(Problem requirements): The required result is a copy of each line below in which "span" appears.

(Provided material):
>>>

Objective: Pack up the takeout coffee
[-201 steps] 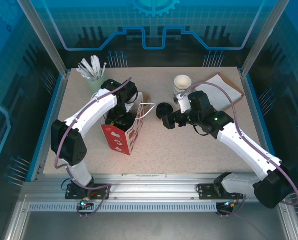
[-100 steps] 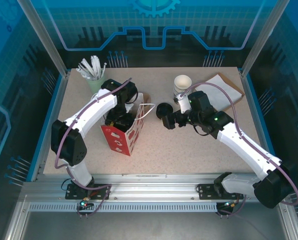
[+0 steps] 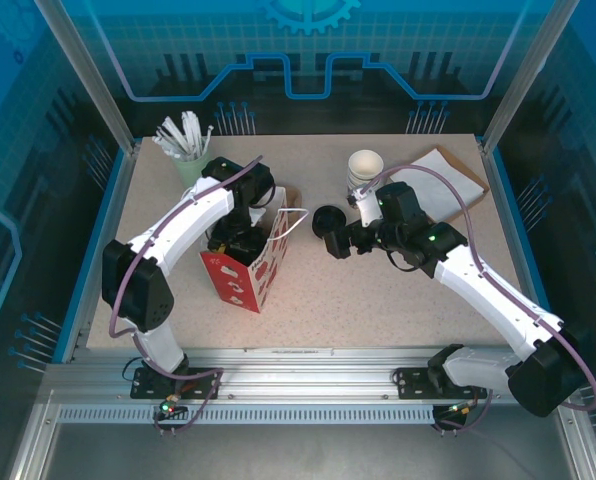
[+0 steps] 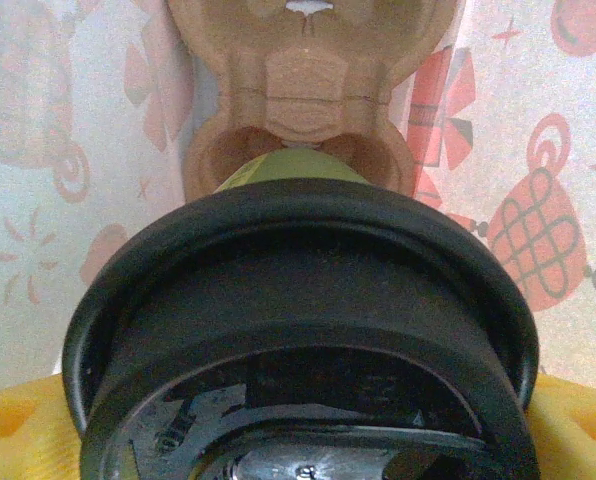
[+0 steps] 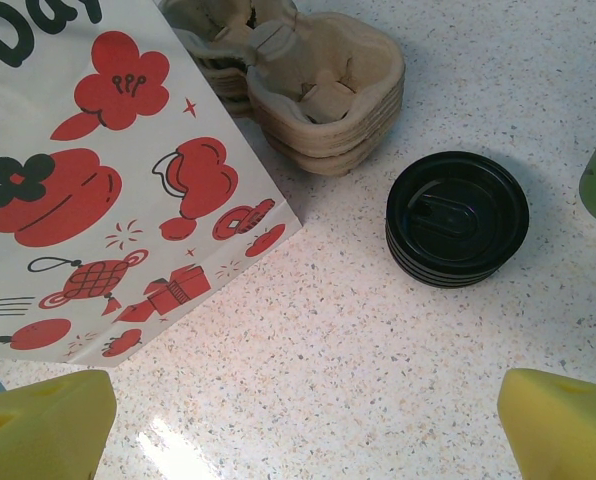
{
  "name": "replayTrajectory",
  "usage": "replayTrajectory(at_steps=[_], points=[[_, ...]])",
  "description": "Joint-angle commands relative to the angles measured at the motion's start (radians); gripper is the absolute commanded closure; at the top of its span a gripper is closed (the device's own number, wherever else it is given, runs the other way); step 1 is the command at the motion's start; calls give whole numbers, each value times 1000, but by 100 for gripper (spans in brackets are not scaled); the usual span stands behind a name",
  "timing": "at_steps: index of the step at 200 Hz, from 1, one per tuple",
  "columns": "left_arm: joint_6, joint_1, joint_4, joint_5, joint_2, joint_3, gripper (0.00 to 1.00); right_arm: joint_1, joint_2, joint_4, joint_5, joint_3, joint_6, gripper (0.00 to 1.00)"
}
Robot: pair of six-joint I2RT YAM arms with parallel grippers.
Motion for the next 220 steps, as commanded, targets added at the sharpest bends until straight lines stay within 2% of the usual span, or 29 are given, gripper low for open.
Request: replayTrajectory(at_steps=[1,220], points=[[20,7,-28,-9,3,20,52,19,4,10,18,-3,-14,0],[27,7,-9,-15,9,10,53,21,7,9,19,-2,-14,0]])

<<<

(Solution below):
  "description": "Joint-angle commands relative to the angles measured at the motion's start (radians); gripper is the absolute commanded closure; at the top of its span a gripper is closed (the device's own number, wherever else it is given, runs the other way); step 1 is the command at the motion's start; calls give whole numbers, each value times 1000, but by 100 for gripper (spans in brackets are not scaled); the usual span stands behind a name",
Motion for the next 220 steps, as commanded, targets added at the sharpest bends until straight lines stay within 2% of the usual span, or 29 are given, gripper low for open.

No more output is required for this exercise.